Friday, June 4, 2010

I hate it when I poke my eye with this pencil

Like many of us, I've been watching this spring's internal GOP primary battles between moderate Republicans and the nut-case right. Surely many on the left are hoping for the far right to take over the party, but that's something I'd hate to have happen. I see little good coming from the end of the relatively balanced two-party system that has evolved in this country.

Spurring this worry today was the amusing painted cover of this week's "New Yorker" magazine. On it, in a congressional committee room, oil-covered fish, a dolphin, and several species of water birds sit behind the curve of congressional desks. In front of them, holding up his right hand to take the oath, is an older man wearing a gray suit, hair white except for a circle of baldness on the back of his head. No caption is necessary. We know who this man is. We can hear the dolphin, the oil-spattered "congressman" with its mouth open, asking: "Drill, baby, drill?"

Meanwhile, from this week's "Newsweek," comes the news that investigative reporter Joe McGinniss has moved in next to Sarah Palin in her hometown of Wasilla, Alaska. And Louisiana Gov. Bobby Jindal, who got where he is by freaking out about Big Government, screams that Big Government isn't saving his shorelines.

In my state of Montana, Republicans of different stripes have taken out their knives against each other. From knives, I fear, it isn't very far from tatters.

Back in my youth, the radical left really, really damaged the Democratic Party. I hate to say it, but welcome to a similar but opposite story in 2010.

Thursday, June 3, 2010

Little girl on the beach

When was young, I fell in love with the poetry of e.e. cummings (1894-1962). The dude didn't use capital letters, which I thought was delightfully bohemian. And irony dripped off his words. In an ironic lower-case sort of way.

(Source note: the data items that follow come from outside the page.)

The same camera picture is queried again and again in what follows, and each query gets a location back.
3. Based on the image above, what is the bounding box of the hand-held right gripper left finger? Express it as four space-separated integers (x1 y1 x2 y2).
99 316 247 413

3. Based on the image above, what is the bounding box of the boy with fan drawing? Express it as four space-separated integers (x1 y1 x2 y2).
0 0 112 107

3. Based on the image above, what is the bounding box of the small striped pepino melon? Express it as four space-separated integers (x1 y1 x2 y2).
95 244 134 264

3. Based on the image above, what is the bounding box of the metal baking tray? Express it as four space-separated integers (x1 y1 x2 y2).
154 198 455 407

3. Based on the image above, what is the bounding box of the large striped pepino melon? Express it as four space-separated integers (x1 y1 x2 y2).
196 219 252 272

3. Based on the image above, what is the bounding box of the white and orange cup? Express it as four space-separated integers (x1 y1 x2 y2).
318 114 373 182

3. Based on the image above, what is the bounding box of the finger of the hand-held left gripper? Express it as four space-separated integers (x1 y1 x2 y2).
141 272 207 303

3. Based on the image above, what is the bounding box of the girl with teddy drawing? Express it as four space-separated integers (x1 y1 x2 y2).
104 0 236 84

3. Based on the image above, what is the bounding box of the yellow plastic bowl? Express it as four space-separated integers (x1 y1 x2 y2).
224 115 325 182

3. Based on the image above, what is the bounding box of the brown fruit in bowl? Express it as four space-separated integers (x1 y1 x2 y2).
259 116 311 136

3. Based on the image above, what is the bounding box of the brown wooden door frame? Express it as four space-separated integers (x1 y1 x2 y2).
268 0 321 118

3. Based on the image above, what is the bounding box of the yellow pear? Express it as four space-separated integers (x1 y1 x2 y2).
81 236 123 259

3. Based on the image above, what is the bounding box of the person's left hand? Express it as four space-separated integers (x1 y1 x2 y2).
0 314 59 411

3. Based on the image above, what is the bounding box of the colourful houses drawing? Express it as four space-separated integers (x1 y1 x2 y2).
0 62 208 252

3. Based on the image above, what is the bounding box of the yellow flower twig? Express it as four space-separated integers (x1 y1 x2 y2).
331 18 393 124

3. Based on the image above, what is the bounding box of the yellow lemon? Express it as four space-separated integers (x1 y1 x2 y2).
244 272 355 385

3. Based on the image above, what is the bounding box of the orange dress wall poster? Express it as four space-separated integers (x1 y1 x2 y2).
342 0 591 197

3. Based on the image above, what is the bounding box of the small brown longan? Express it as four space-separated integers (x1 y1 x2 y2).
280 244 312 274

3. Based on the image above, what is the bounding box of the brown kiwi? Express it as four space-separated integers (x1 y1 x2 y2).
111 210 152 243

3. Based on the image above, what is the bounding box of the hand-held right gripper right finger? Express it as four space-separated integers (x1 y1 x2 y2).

I hadn't read him for years, and then I bought a double album by Natalie Merchant, who over five years wrote music for old pieces of poetry designed to ignite the imagination of children. The album, "Leave Your Sleep," is really cool. And here - something I'd never seen before - is the e.e. cummings poem she chose:

maggie and milly and molly and may
went down to the beach (to play one day)

and maggie discovered a shell that sang
so sweetly she couldn't remember her troubles, and

milly befriended a stranded star
whose rays five languid fingers were;

and molly was chased by a horrible thing
which raced sideways while blowing bubbles: and

may came home with a smooth round stone
as small as a world and as large as alone.

for whatever we lose (like a you or a me)
it's always ourselves we find in the sea.

What a cool, insightful look at little gals discovering themselves in the incoming waves.

But Merchant dug deeper, discovering that e.e. cummings fathered a daughter, Nancy, born in 1919, that he never properly acknowledged. The woman didn't realized who her father was until she was a mother who was nearly 30. Father and daughter had a few strained meetings thereafter - at one point the poet asked her, "Did anyone anyone ever tell you I was your father?" - and he always forbade her to call him "father" instead of his middle name, "Estlin."

So which was Nancy ... Maggie or Milly, Molly or May? I imagine watching a little girl on the beach, and I think she was them all.